Verano Holdings Corp. (PNK:VRNOF) Q1 2023 Earnings Call Transcript May 10, 2023
Operator: Good morning, and welcome to the Verano Holdings Corp First Quarter 2023 Earnings Conference Call. Today’s conference is being recorded. All lines have been placed on mute to prevent any background noise. After the speakers’ remarks, there will be a question-and-answer session. [Operator Instructions] At this time, I would like to turn the conference over to Julianna Paterra, Vice President of Investor Relations. Please go ahead.

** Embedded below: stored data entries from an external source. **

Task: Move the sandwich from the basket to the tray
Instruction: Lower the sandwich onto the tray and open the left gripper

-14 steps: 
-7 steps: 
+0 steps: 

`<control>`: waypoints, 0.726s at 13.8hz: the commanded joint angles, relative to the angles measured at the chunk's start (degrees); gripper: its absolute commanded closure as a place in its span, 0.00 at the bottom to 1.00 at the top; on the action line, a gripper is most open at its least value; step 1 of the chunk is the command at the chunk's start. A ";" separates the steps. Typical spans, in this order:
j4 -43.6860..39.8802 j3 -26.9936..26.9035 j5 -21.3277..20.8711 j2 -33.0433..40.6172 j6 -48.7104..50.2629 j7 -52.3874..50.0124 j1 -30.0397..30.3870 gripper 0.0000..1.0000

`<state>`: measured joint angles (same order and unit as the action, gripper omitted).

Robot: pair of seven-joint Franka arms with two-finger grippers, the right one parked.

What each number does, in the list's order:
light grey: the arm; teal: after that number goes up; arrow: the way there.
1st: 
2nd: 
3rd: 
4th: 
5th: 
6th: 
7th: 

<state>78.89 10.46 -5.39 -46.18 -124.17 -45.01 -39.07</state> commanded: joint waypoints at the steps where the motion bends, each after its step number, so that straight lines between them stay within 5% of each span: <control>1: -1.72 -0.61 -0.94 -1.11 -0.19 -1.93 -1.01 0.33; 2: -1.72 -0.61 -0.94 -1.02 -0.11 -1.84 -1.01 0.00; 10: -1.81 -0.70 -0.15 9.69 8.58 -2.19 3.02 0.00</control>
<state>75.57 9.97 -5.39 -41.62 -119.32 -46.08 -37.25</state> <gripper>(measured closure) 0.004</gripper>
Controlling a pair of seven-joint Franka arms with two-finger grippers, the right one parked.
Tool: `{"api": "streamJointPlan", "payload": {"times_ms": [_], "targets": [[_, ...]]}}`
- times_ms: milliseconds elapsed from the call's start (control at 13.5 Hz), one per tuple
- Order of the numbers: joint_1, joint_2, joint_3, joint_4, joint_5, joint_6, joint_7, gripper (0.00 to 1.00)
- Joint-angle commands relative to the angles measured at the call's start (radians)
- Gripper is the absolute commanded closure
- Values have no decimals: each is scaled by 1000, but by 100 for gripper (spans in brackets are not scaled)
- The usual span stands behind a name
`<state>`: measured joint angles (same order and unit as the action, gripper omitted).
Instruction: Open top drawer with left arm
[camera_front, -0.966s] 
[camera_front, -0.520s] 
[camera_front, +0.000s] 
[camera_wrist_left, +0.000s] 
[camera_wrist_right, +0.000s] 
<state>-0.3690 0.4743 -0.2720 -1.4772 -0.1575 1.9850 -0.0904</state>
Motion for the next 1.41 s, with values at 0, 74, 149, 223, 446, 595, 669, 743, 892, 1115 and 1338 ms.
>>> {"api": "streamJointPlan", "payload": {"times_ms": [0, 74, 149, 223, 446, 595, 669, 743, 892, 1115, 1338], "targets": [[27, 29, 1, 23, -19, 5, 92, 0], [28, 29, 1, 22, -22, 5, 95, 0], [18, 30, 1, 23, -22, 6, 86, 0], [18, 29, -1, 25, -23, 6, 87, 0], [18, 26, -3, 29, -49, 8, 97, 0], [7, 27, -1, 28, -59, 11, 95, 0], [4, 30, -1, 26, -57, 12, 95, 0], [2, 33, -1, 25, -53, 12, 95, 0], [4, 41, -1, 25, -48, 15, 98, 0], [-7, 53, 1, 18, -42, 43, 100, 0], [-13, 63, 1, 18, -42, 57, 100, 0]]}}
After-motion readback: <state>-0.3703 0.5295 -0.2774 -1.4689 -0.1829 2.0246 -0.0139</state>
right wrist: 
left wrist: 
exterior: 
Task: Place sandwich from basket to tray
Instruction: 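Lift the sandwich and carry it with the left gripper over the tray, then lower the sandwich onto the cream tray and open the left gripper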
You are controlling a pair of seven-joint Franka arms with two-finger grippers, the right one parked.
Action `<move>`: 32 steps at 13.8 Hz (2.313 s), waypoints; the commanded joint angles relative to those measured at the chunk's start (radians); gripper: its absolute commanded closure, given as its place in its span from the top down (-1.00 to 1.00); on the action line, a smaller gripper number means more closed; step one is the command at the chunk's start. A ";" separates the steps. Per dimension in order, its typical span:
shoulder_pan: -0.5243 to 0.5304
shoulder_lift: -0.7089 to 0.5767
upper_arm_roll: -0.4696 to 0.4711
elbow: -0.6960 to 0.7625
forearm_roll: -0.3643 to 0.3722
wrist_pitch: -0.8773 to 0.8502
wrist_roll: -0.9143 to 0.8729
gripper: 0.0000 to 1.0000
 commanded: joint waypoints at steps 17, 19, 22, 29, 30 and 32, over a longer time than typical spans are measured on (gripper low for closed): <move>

Julianna Paterra: Thank you, and good morning everyone. Welcome to Verano’s First Quarter 2023 Earnings Conference Call. I am joined today by George Archos, Chief Executive Officer and Founder; Brett Summerer, Chief Financial Officer; Darren Weiss, Chief Operating Officer; and Aaron Miles, Chief Investment Officer. During this call, we will discuss our business outlook and make forward-looking statements within the meaning of applicable US and Canadian securities laws which are based on management’s current assumptions and expectations. Such forward-looking statements involve known and unknown risks, uncertainties and other factors that may cause the actual results, performance and achievements of the business or developments in the company’s industry to differ materially from those implied by such forward-looking statements.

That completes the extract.